*AIM OF THE EXERCISE*:
Every line from the top of the records below through the one containing "Pointing on the" must be copied exactly, and the pictures must not be.

*GIVEN ENTRIES*:
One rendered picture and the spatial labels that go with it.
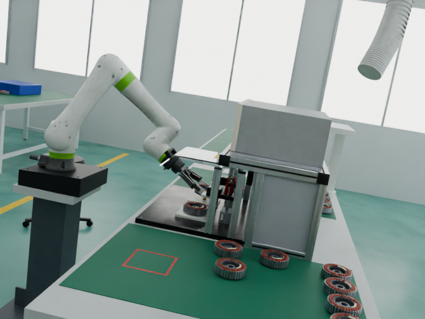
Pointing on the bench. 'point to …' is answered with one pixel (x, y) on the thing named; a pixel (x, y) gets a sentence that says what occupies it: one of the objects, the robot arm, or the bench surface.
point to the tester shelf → (274, 167)
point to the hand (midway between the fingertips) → (205, 189)
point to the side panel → (285, 216)
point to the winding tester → (281, 132)
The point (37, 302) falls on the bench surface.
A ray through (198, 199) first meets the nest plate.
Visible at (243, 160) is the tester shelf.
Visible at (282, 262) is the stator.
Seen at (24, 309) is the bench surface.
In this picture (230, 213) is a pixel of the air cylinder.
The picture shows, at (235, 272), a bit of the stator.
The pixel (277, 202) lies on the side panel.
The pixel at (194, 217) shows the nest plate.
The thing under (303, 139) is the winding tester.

*THE COMPLETED TASK*:
One rendered picture and the spatial labels that go with it.
Pointing on the bench. 'point to …' is answered with one pixel (x, y) on the thing named; a pixel (x, y) gets a sentence that says what occupies it: one of the objects, the robot arm, or the bench surface.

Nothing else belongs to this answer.